**Exercise prompt**
Reproduce, exactly, the lines of the material below from the line containing "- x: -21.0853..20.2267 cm" through the line containing "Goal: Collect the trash", with both end lines included and nothing else.
---+---
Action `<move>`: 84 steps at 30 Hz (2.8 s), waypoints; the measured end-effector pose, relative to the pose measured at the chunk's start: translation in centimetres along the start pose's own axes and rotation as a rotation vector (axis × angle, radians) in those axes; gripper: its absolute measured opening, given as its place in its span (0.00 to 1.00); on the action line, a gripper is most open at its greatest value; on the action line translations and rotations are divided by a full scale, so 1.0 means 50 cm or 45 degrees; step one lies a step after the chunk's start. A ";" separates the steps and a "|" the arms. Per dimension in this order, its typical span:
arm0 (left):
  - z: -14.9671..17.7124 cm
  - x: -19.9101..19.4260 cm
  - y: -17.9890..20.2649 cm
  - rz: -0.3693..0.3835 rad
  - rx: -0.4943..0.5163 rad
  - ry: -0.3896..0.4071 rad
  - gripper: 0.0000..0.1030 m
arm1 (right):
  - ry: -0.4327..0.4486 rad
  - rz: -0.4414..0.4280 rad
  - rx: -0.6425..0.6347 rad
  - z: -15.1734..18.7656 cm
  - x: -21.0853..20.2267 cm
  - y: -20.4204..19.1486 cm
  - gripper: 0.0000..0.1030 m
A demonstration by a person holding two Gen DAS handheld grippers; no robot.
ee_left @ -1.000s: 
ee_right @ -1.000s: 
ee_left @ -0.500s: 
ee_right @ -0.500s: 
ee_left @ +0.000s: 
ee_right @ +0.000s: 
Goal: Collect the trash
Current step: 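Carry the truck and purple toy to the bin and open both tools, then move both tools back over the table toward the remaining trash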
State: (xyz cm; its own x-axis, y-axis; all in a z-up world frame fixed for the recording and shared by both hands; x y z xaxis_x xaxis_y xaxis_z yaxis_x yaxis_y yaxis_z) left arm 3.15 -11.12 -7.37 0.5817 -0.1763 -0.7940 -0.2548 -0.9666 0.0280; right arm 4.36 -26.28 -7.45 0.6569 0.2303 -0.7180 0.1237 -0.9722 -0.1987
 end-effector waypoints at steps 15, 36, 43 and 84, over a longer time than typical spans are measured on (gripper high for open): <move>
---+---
**Result below**
  - x: -21.0853..20.2267 cm
  - y: -20.4204..19.1486 cm
  - gripper: 0.0000..0.1030 m
A demonstration by a person holding two Gen DAS handheld grippers; no robot.
ee_left @ -1.000s: 
ee_right @ -1.000s: 
ee_left @ -0.500s: 
ee_right @ -0.500s: 
ee_left @ +0.000s: 
ee_right @ +0.000s: 
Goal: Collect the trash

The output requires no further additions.